Find every line in the entries that holds the string "something" and report it.

(Data records)
§

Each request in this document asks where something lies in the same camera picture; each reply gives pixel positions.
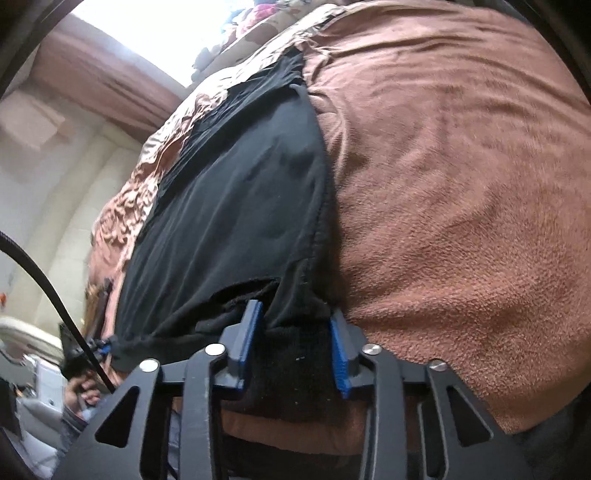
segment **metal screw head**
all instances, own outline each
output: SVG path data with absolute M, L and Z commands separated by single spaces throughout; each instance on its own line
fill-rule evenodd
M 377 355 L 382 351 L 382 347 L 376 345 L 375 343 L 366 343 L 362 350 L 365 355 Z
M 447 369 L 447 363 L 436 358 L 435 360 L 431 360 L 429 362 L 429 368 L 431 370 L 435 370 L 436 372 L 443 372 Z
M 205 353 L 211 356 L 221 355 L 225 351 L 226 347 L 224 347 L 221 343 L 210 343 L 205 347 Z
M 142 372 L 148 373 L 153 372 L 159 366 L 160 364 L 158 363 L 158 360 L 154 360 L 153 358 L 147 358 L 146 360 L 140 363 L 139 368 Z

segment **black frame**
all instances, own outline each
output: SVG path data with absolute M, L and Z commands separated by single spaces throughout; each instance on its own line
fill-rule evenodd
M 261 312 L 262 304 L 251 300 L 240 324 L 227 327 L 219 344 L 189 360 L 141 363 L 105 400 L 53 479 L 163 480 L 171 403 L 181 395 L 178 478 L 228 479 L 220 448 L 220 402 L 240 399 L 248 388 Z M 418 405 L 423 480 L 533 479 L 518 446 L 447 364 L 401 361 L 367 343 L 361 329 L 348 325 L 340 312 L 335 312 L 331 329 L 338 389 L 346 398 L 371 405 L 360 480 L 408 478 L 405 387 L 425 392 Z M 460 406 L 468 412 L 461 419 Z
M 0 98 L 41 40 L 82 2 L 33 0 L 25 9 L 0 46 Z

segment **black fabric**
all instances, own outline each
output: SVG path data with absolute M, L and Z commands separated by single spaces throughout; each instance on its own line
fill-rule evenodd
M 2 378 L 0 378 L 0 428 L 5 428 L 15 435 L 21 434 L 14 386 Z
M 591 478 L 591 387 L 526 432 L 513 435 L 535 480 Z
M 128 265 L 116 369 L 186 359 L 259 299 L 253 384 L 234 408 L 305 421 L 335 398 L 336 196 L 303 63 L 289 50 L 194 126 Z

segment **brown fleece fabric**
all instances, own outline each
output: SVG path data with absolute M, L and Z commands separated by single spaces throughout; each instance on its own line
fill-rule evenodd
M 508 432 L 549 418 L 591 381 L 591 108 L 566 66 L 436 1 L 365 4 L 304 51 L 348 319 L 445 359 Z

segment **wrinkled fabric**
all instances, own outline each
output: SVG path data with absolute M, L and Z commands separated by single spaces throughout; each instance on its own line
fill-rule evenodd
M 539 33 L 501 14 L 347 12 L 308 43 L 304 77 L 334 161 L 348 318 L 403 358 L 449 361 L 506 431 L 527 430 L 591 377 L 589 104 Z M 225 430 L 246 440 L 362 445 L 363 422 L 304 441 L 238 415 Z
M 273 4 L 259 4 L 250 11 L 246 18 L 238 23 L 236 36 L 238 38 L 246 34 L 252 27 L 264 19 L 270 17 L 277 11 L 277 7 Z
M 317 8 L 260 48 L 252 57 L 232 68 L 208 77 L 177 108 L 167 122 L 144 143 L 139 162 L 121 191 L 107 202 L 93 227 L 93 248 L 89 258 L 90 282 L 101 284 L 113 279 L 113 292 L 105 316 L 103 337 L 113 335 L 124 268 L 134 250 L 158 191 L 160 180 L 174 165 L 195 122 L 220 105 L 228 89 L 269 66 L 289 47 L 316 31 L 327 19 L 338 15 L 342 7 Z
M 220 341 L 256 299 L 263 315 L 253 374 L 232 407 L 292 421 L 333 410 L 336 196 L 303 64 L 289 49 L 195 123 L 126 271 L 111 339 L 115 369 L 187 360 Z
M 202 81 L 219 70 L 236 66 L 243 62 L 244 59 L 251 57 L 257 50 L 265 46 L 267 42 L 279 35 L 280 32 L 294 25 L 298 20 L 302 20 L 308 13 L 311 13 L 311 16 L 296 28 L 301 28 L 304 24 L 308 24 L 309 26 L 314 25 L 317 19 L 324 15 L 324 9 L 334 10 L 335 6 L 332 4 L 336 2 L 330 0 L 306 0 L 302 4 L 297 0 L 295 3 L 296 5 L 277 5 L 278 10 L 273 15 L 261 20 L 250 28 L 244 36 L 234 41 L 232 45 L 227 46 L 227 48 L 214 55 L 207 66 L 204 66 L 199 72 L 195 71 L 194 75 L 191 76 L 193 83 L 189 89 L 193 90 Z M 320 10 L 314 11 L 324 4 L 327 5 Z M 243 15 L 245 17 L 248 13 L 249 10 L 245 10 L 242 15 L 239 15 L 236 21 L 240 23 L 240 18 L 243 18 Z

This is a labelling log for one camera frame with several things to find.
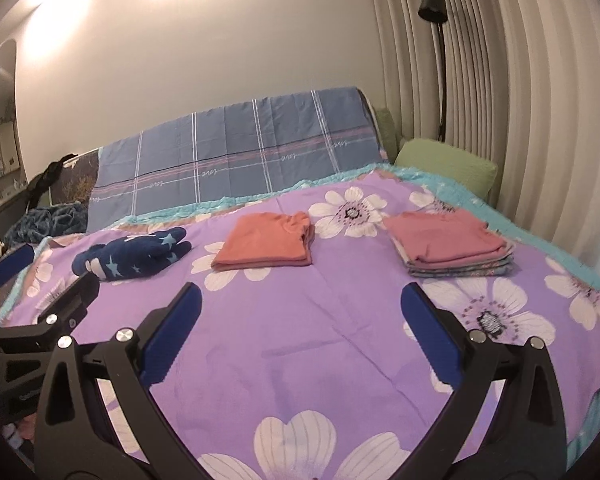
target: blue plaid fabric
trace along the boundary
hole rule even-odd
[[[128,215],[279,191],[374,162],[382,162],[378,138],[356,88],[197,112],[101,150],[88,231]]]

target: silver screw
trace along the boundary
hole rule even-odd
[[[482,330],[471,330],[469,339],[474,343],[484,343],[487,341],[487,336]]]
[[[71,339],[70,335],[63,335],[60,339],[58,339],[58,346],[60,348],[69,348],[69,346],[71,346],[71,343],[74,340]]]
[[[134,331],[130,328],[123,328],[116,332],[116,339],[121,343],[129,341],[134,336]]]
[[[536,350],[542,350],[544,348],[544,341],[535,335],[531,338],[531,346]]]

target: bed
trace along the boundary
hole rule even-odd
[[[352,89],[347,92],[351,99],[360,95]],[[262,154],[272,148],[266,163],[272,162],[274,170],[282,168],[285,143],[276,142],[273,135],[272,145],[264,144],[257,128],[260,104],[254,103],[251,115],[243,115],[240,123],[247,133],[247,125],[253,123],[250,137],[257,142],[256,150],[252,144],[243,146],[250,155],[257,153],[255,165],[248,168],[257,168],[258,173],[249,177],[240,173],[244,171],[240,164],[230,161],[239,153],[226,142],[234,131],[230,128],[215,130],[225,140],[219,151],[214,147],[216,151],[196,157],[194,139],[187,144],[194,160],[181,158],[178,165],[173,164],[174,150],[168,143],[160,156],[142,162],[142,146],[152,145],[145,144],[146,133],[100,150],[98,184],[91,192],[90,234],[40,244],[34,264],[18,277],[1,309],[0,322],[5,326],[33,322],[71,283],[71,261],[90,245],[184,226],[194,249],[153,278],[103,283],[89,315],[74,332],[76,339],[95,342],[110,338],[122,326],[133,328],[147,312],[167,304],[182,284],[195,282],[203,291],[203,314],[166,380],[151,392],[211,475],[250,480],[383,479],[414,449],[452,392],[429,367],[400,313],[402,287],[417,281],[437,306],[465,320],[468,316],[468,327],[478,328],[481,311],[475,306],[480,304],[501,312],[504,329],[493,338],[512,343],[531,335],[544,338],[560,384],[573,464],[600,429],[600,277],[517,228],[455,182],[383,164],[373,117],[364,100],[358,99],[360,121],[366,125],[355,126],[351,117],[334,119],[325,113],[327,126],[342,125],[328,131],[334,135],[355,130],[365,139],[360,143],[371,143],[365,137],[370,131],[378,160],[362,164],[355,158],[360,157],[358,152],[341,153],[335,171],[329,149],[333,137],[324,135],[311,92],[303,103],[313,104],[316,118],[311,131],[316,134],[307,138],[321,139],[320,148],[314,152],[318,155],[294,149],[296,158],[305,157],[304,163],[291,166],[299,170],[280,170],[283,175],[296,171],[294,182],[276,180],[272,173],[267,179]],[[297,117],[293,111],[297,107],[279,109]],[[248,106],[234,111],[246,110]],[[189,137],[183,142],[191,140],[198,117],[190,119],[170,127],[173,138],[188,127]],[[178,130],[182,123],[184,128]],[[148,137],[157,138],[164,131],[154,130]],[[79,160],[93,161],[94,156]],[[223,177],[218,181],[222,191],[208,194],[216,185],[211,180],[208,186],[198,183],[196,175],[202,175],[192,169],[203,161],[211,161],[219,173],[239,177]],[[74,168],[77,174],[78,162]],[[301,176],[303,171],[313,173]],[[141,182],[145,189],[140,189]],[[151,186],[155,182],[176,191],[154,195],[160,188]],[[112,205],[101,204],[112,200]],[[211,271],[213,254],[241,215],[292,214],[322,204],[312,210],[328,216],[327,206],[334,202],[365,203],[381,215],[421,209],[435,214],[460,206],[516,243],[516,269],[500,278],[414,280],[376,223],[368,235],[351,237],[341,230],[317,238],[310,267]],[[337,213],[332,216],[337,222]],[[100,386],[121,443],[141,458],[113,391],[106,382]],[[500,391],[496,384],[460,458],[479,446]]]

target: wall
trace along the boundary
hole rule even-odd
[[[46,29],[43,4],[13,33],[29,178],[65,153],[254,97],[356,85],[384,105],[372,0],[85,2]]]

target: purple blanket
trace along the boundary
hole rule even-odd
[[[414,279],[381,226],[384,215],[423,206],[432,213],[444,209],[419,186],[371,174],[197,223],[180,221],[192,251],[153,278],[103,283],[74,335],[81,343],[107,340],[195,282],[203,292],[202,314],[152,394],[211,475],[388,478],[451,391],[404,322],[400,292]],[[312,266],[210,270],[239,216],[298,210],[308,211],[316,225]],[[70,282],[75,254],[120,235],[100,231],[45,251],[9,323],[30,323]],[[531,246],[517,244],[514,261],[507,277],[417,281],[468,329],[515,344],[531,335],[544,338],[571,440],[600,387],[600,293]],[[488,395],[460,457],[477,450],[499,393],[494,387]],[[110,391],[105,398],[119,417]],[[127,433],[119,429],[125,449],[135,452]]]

§

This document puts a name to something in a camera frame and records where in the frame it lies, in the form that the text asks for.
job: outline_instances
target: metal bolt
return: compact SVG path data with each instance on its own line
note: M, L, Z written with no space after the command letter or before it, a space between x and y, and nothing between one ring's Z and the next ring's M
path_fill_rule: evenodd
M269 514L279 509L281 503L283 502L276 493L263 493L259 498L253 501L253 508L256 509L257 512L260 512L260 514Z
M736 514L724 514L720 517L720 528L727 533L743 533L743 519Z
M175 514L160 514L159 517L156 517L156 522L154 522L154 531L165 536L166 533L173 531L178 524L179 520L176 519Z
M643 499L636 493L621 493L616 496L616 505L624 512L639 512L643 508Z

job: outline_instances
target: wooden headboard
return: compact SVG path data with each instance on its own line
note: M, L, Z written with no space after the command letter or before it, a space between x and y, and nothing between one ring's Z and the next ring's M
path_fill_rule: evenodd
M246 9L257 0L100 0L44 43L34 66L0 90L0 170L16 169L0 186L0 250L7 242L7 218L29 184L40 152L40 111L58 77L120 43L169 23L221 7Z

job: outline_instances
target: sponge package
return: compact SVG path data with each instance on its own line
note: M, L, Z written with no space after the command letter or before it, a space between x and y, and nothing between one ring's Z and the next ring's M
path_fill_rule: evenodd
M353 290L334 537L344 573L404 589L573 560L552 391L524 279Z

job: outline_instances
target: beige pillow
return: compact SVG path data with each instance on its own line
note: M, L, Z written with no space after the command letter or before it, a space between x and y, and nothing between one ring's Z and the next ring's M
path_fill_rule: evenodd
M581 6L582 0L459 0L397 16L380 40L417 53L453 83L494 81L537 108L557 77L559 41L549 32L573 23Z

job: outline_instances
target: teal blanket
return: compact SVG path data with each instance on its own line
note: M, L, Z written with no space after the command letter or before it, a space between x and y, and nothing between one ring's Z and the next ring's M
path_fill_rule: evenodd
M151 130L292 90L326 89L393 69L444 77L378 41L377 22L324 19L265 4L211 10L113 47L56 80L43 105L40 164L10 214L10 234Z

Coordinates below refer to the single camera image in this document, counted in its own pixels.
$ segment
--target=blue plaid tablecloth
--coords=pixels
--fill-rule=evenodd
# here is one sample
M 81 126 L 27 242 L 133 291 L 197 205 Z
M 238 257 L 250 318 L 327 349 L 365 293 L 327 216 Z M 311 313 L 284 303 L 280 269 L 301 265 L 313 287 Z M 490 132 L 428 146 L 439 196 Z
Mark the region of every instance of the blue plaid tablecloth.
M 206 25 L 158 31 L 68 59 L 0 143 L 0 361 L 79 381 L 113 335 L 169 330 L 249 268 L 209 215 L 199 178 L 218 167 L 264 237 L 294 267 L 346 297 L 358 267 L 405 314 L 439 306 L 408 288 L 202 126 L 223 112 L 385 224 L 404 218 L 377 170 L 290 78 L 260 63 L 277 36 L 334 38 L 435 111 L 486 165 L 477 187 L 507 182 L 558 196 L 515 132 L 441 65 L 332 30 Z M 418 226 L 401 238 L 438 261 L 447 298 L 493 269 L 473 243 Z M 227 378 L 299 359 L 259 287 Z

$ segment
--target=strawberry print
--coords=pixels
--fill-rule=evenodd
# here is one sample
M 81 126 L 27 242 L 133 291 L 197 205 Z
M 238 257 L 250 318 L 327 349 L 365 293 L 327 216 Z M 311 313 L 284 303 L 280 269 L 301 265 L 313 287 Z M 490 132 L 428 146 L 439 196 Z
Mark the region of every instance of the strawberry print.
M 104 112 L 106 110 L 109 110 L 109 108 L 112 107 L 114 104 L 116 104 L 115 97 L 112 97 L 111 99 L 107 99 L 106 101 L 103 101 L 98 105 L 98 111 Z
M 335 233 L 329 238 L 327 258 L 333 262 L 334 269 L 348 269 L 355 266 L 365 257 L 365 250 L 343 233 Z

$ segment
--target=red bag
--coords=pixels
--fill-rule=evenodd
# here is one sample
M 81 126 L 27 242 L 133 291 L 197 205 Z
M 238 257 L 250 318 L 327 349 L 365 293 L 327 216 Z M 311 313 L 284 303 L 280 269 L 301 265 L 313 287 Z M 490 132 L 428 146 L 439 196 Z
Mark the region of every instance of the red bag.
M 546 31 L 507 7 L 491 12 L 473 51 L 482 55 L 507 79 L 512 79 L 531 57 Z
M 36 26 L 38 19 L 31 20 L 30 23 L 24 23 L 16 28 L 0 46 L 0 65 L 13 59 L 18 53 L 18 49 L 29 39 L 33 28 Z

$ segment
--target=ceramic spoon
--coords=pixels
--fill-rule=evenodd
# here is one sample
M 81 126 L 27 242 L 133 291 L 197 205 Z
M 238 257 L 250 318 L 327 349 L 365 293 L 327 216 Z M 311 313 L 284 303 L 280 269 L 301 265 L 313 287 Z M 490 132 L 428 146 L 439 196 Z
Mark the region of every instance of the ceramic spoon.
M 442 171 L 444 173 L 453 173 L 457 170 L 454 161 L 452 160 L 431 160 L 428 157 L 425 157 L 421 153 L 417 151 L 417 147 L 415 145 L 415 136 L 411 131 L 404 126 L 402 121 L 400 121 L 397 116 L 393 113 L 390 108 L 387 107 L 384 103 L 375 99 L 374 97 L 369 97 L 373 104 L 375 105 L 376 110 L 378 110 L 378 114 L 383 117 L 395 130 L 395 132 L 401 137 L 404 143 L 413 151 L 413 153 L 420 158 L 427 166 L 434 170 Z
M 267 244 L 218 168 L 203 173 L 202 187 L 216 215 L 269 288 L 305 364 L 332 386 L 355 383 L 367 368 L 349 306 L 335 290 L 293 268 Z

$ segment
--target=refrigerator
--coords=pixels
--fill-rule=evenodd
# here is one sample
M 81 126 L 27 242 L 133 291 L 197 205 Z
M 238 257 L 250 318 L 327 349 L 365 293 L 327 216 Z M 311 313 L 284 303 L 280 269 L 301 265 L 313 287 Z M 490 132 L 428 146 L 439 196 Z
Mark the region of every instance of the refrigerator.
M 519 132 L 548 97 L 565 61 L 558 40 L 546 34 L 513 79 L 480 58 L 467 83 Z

§

### ANSWER FOR THE TASK
Each request in this document asks where something lies in the same camera picture; each reply gives pixel positions.
This document puts a name to something in a camera frame and records where in the frame it lies, in the form that the text asks for.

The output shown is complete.